You’re supposed to do the ring anti-clockwise because of the shape of some of the corners, so I’d advise doing it clockwise so as to not get stuck behind coaches. We started in Killarney and headed South through the National Park.

The turn-off for the Black Valley is somewhere near Ladies View, apparently so named for having a view that impressed Queen Victoria’s Ladies in Waiting. We stopped to consult the map and take some photos.

The road goes down from the comparatively unremarkable Moll’s Gap. It’s also got the sort of surface that helps justify buying a road bike that thinks it’s an adventure bike. It doesn’t, apparently, make recent adoptees of sportsbikes happy. Rest stops make for some dramatic photos, though:

The road is a lot longer than I was expecting – 8 miles, and not one to do at speed – and the largely absent mains electricity in the area meant it was quite dark when we arrived. It was also hailing.

We got up the next morning to another hailstorm, but by the time we left it was a lovely day. We elected to go back up to Moll’s Gap the way we came in, partly because that was the only feasible route and partly because we both thought we ought to have a go at enjoying that road.

We stopped at Moll’s Gap when I remembered that motorbikes need petrol to operate, and recalled being warned that petrol stations in rural Ireland can be few and far between (hence the jerry can on my back seat). While I looked for a petrol station, Roni got to discover what a comfortable bike feels like.

After a false-positive we found Derreendarragh (I think that’s spelled correctly, but honestly it’s hard to tell), which was down probably the straightest road for a few hundred miles.

Puzzlingly, it’d dried out for the return journey. We followed the Ring of Kerry to Kenmare (where we’d joined it yesterday) and from there picked up the Wild Atlantic Way, another fantastic signposted route, this one all the way along the Atlantic coast.

At Sneem we came across a layby that basically forced us to stop for a break

Down a few Tracker bars and even more Hob Nobs, we decided on Dingle for lunch and rode on, looking at even more fantastic scenery, some of which we were fairly categorically not allowed in

There is supposed to be a photo of Fungie here, but we didn’t see him. We *did* have some cake, though.

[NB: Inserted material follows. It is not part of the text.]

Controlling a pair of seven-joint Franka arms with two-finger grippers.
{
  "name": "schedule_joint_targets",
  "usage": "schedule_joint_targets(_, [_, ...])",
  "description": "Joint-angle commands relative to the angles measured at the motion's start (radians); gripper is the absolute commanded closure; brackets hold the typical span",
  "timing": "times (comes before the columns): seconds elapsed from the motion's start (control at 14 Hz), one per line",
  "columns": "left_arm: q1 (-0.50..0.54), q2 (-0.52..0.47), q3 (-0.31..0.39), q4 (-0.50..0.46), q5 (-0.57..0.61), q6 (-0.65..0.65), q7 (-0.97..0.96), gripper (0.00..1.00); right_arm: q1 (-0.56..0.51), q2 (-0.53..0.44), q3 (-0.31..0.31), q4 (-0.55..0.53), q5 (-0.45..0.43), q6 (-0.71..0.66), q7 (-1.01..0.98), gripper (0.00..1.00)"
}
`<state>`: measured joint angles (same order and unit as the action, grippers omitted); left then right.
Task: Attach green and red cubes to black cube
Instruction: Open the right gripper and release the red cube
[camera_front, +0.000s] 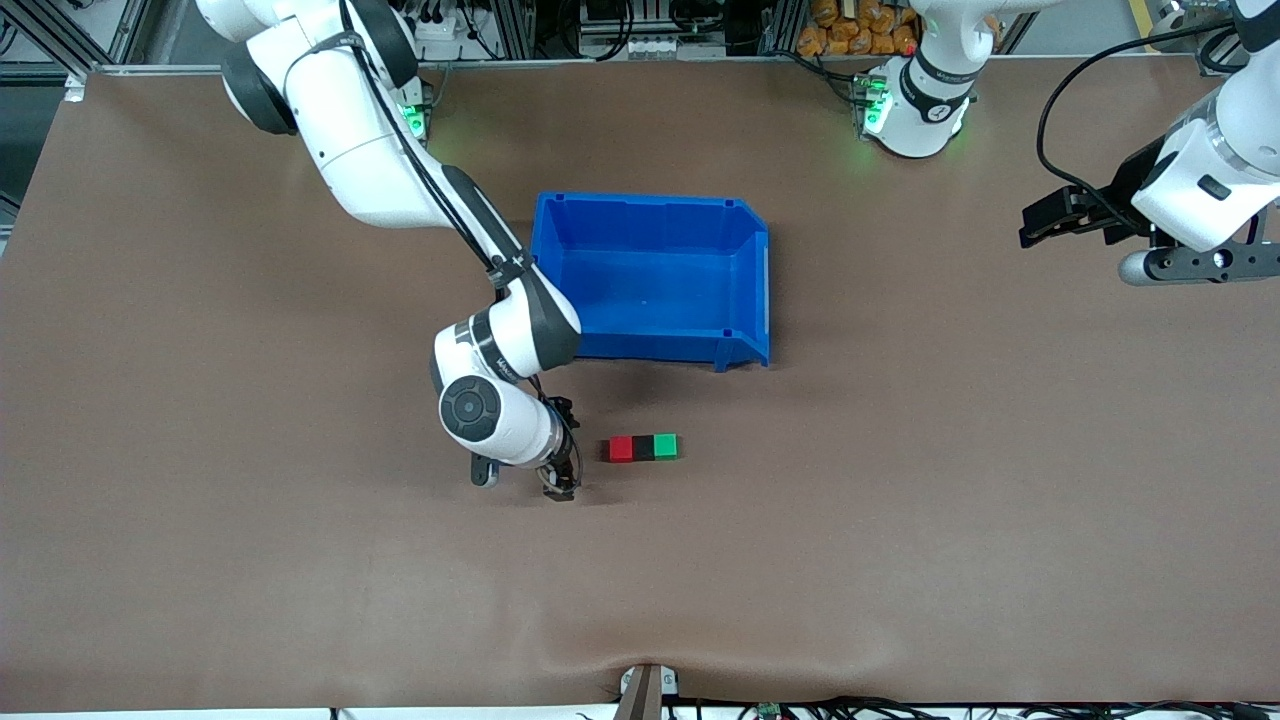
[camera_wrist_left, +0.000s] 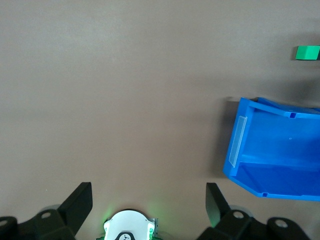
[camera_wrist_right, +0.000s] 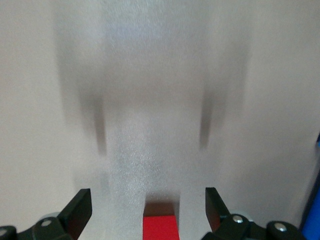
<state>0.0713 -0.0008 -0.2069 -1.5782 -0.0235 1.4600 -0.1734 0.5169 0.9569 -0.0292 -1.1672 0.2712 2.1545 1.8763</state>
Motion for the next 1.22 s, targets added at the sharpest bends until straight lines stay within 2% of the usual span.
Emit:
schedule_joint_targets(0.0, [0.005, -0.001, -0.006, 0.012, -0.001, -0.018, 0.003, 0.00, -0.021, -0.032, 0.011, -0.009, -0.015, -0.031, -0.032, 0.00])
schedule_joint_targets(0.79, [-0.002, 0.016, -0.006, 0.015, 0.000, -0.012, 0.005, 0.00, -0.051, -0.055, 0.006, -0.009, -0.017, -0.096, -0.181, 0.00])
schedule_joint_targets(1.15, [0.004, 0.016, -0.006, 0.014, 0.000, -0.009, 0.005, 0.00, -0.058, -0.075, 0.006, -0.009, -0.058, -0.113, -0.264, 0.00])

Podcasts topped up (basically every building in Ireland has free Wifi), we headed for the westernmost hostel in Europe.

Behind that tree behind the bikes is the westernmost point on Ireland. In hindsight, we could have parked a bit better.

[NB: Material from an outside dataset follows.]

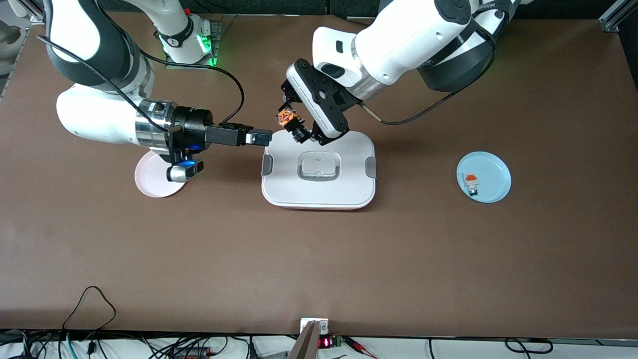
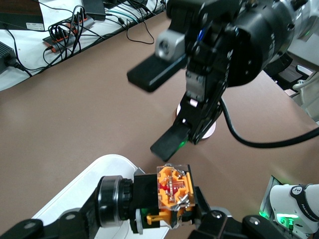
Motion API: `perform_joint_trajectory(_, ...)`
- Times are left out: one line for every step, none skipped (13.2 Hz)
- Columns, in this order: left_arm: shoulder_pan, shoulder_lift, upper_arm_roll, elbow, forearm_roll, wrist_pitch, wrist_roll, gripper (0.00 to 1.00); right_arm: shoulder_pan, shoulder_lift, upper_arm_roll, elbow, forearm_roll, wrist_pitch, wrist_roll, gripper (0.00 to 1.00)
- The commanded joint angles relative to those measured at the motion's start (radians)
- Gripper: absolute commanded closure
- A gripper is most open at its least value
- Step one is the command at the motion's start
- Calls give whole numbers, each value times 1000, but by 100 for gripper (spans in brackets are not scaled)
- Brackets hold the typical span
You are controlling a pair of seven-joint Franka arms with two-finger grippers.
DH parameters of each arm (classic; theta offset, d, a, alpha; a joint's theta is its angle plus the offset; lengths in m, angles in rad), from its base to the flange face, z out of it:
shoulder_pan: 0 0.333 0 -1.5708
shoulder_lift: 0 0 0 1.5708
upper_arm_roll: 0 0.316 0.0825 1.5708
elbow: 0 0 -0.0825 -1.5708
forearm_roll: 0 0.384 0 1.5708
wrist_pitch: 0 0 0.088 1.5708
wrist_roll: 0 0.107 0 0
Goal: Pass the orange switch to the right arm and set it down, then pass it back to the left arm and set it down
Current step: 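Close the right gripper on the switch held by the left gripper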
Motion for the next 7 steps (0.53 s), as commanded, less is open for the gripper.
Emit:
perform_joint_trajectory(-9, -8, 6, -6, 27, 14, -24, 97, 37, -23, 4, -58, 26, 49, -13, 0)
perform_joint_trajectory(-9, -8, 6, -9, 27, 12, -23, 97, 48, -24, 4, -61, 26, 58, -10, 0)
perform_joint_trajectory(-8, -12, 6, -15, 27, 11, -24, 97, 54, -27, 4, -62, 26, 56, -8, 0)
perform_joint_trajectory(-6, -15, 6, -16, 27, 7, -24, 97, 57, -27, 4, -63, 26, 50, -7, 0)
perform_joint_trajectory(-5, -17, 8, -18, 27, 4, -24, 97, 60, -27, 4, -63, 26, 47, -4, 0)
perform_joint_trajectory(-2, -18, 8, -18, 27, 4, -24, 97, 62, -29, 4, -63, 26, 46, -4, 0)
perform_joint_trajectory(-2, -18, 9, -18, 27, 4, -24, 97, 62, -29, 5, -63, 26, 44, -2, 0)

The next morning we finally got some of the weather I was promised I’d get if I went to Ireland in March

We went back to Dingle, and then out over the Connor Pass. It’s Ireland’s highest pass, and were it not raining and foggy I’m sure we’d have had some glorious views. Were it not so crazy windy Roni might have enjoyed it, too.

Going down the other side was hugely less windy, with odd glimpses of the beautiful countryside under all that fog

This being a day of solid rain, I didn’t take a great deal of photos. We stayed that night in a hotel in Ennis. While we were having breakfast we were accosted by the owner who, as had become something of a theme of our trip, recommended us places to ride.

The Wild Atlantic Way is fantastic, but because it hugs coast it takes a long time to get anywhere. Having spent two days now following it quite rigidly, we decided to skip a bit and head for Connemara where we’d pick it up again.

Strapping what gear was still wet to the outside of our bikes and luggage, we set out into more surprisingly glorious sunshine.

Ireland’s chock full of really interesting neolithic bits and bobs, and we’d ridden past loads of it. So we stopped at Poulnabrone Dolmen, a portal tomb, which also featured what Roni continues to maintain was the best half-mile stretch of road of the entire trip, and I’m not sure he’s yet forgiven my turning off it to go and look at a pile of rocks.

That rock formation’s was built before the pyramids at Giza were even planned. It predates basically all unifications, even China‘s. Then it collapsed in 1985 and was rebuilt.

Anyway, we zipped through Galway and into Connemara. Even after all the beautiful countryside we’d spend the past few days in, this was astonishingly pretty.

So much so, in fact, that I didn’t take an awful lot of photos of it.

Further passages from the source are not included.